His younger brother subsequently married her to maintain England’s alliance with Spain, but later divorced her, of course, in order to marry Anne Boleyn.

“It was the whole thing of whether Arthur and Catherine, who were both 15 at the time, had consummated their marriage that became central to Henry VIII’s appeal to the Pope for the right to annul his own marriage to her,” said Ian.

The Pope’s refusal triggered the chain of events in which Henry broke with Rome and established himself as head of the Church of England and then finally got his way with Anne Boleyn.

It is those resonances, centred on the bed that Arthur was conceived in and probably born in, that make it all the more precious – and all the more surprising that it has survived to tell the tale.

For it was thought no royal furniture had survived the bonfire of Tudor chattels lit by Cromwell and his Council of State, bar the fragment of a headboard belonging to Henry VIII and Anne of Cleves that is now in the Burrell Collection in Glasgow.

Ian said: “There were still royal beds in collections according to inventories before Cromwell’s time, including several pieces from the Tudor and Elizabethan periods on display at Windsor Castle.

“Visitors could go and see them and people did, because they were very grand affairs. Some of the beds had grown to enormous sizes, 9ft and 11ft square in some cases.”

Cromwell had those beds destroyed, but the Paradise Bed survived because it had left Westminster long beforehand.

Henry and Elizabeth took it with them when they visited his mother, Margaret Beaufort, and stepfather, Thomas Stanley, Earl of Derby.

Ian said: “It was Thomas Stanley and his brother, William, who were instrumental in helping Henry VII win the crown.

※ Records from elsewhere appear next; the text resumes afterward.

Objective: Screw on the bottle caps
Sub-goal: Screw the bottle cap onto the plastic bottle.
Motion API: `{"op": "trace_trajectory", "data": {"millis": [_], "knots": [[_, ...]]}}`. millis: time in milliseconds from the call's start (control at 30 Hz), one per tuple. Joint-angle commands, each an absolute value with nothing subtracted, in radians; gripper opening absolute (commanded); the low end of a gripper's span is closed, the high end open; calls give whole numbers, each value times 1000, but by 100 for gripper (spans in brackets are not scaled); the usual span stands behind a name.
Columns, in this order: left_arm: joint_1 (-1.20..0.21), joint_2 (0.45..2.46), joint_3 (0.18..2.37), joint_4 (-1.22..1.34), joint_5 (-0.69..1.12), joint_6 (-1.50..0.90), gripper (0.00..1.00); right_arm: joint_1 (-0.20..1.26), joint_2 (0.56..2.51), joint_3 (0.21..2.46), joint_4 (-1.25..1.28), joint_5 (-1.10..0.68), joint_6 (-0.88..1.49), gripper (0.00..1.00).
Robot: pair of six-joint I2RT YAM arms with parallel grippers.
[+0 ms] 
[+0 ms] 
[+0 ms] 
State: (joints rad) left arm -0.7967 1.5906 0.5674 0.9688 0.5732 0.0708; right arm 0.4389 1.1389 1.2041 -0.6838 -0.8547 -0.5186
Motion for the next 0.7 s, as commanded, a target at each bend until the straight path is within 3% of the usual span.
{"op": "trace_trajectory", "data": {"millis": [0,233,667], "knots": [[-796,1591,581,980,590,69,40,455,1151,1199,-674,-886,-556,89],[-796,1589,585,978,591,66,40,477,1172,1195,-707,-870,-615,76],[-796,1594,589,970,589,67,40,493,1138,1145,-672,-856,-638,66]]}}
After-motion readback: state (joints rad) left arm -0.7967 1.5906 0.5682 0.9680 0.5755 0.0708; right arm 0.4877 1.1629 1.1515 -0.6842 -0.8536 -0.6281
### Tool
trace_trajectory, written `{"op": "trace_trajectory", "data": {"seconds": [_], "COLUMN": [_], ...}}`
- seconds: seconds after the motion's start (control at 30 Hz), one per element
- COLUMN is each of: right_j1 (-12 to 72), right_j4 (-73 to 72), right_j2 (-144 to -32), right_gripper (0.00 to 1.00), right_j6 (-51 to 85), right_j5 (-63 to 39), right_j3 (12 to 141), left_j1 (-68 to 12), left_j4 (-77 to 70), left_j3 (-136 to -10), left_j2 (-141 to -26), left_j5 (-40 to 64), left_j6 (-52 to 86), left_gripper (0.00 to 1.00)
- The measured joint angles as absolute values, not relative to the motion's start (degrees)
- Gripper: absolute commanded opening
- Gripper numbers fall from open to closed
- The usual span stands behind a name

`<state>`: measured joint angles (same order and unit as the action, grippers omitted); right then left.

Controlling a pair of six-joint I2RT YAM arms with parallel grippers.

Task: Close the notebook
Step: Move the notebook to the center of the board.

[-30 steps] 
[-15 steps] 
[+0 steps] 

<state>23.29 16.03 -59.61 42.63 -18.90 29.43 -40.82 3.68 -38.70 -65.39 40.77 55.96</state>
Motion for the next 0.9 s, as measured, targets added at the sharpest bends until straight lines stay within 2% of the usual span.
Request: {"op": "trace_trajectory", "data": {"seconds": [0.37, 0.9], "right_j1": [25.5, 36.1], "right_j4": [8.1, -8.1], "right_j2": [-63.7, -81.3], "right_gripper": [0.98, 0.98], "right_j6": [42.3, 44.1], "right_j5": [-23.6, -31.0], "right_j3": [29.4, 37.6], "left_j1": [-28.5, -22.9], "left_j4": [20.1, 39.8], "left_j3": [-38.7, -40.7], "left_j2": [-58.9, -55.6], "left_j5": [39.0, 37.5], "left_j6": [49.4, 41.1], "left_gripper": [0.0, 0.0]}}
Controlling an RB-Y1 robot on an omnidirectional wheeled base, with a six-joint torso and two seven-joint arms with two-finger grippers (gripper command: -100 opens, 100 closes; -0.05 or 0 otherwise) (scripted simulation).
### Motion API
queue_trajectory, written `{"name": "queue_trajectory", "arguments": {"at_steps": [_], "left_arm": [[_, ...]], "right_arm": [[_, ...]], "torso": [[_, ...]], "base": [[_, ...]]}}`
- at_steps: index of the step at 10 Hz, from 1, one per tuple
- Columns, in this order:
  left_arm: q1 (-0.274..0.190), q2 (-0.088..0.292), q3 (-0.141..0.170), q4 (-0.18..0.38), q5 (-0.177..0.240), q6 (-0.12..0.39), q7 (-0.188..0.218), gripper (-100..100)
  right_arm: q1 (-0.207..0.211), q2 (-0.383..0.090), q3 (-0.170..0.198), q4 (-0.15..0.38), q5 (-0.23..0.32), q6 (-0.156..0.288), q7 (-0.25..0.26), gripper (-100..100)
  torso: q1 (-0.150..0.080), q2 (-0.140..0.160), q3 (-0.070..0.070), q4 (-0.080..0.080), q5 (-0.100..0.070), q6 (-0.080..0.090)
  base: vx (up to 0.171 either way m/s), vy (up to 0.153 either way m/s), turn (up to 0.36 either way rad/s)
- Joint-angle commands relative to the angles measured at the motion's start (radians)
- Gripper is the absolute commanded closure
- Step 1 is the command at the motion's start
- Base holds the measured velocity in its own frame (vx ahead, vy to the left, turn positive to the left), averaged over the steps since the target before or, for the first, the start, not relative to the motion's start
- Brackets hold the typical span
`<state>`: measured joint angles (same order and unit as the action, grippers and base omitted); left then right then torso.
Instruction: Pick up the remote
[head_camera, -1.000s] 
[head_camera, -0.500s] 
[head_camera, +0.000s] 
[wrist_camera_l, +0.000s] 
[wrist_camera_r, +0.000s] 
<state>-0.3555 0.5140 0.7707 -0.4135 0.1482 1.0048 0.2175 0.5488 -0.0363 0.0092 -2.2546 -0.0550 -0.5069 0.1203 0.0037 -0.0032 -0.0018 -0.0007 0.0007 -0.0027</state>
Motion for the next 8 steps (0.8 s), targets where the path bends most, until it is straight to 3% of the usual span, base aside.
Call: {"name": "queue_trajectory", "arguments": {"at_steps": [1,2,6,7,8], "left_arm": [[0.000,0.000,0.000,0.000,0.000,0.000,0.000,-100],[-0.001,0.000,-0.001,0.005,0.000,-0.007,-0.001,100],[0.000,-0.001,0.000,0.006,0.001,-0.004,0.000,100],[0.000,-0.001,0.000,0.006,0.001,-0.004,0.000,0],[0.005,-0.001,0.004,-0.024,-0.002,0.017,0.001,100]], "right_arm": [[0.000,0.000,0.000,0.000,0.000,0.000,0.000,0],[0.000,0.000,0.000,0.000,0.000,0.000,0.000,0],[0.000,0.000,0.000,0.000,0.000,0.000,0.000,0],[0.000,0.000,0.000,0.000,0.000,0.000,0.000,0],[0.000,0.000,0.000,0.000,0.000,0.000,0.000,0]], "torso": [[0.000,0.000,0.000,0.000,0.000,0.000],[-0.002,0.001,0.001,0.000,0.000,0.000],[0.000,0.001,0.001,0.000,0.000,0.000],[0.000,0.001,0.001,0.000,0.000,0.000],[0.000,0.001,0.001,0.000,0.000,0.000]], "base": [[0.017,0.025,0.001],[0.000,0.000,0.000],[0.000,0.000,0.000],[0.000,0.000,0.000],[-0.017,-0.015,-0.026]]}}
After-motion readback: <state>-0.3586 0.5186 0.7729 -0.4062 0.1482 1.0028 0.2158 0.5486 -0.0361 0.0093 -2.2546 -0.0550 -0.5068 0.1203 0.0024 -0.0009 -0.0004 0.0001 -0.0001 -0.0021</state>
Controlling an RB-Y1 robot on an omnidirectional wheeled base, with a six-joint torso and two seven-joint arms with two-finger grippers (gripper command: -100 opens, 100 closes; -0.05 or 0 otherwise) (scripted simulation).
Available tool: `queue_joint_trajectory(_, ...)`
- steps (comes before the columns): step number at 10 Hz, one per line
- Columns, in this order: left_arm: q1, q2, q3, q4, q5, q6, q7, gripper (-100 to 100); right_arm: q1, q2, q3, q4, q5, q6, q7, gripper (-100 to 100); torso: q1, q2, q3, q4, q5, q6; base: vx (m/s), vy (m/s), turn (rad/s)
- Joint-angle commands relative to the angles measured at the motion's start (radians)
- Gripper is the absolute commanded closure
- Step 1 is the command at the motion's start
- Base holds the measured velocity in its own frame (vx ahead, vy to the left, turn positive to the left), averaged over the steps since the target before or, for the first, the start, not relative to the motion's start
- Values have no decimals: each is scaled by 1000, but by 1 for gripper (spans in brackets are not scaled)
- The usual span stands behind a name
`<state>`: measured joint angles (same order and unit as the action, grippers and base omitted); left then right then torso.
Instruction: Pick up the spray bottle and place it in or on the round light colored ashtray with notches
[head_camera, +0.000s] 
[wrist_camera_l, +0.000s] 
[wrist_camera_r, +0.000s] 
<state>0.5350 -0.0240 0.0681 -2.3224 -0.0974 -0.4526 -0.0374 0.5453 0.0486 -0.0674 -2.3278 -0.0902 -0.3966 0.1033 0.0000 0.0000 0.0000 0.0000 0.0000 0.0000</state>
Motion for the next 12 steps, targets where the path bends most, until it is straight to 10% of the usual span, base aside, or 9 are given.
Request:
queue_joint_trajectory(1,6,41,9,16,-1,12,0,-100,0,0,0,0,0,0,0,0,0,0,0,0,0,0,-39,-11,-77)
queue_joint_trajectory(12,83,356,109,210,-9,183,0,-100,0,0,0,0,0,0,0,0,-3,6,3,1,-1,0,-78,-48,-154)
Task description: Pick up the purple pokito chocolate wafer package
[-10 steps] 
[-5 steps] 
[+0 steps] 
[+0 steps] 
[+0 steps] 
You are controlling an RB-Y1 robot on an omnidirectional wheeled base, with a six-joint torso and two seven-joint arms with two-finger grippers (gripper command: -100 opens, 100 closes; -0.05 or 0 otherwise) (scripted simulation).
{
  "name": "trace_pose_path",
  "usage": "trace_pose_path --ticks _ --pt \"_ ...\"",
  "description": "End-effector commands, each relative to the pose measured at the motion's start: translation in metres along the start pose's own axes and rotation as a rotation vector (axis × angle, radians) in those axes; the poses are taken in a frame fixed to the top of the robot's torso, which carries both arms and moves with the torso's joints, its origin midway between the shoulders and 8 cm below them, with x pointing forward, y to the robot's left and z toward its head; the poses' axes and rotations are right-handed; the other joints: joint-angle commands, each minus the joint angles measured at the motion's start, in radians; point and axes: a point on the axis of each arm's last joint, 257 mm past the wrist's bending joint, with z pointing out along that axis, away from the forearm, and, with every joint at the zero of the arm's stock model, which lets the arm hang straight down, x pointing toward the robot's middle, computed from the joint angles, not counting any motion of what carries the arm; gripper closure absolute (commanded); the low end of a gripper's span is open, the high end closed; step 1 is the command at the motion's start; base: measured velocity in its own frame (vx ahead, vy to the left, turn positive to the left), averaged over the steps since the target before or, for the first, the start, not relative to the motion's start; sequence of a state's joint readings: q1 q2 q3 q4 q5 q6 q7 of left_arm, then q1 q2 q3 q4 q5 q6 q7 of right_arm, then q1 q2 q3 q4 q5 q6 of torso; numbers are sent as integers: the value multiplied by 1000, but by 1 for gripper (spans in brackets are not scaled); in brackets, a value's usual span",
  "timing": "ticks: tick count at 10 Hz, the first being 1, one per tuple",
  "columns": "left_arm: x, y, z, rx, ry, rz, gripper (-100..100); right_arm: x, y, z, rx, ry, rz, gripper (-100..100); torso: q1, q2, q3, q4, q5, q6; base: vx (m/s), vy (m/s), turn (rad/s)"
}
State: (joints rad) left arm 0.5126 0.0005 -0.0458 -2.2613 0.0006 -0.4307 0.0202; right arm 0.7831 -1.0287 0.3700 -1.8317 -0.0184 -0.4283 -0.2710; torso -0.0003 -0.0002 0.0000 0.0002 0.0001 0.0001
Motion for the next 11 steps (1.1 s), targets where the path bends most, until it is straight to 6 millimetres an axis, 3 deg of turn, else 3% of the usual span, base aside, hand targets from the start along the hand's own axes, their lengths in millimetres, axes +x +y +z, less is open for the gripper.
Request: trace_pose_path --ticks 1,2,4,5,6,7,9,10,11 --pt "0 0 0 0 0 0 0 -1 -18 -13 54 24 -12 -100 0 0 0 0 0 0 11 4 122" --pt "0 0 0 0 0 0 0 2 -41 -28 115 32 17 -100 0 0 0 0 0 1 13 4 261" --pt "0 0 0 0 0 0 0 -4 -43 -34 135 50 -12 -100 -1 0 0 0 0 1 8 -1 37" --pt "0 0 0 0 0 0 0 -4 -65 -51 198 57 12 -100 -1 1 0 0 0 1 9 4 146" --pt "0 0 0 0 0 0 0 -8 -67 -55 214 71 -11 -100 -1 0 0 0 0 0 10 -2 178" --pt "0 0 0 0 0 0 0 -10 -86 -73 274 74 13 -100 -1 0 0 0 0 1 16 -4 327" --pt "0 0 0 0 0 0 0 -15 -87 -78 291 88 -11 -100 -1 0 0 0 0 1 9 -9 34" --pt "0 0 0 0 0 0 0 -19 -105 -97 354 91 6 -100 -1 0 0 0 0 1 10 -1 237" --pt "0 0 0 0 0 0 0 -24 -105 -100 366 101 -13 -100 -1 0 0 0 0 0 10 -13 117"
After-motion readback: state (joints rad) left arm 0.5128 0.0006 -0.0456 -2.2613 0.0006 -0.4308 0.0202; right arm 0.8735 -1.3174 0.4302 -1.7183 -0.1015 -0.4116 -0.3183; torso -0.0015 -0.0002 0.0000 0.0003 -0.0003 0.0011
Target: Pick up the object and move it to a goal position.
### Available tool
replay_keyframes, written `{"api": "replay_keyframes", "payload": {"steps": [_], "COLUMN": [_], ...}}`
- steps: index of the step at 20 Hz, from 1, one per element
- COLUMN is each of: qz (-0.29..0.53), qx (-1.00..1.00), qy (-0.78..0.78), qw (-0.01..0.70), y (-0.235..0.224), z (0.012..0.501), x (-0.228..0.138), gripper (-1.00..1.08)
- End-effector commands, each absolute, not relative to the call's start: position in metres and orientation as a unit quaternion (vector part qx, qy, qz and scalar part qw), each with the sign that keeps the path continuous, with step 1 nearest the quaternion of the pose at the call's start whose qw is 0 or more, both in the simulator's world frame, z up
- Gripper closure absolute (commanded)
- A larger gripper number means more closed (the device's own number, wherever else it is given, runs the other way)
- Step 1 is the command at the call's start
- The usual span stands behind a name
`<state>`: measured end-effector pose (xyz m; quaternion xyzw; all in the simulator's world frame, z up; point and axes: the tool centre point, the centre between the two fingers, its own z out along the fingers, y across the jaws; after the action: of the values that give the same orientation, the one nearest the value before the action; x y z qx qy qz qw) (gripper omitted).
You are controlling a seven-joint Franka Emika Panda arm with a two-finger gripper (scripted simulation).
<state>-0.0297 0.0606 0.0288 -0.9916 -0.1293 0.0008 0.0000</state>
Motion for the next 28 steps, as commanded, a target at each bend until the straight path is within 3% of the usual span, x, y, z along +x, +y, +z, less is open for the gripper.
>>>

“They turned the tide in the Battle of Bosworth and one of them picked the crown out of a bush that Richard had been wearing and actually crowned Henry on the battlefield.”

However, William Stanley, who became Henry’s Lord Chamberlain, had just been beheaded for treason, leaving Thomas Stanley in a very precarious position.

In a move designed to reaffirm both Stanley’s status and Henry’s own stronghold in the North, when the royal couple returned to London, they left the Paradise Bed behind.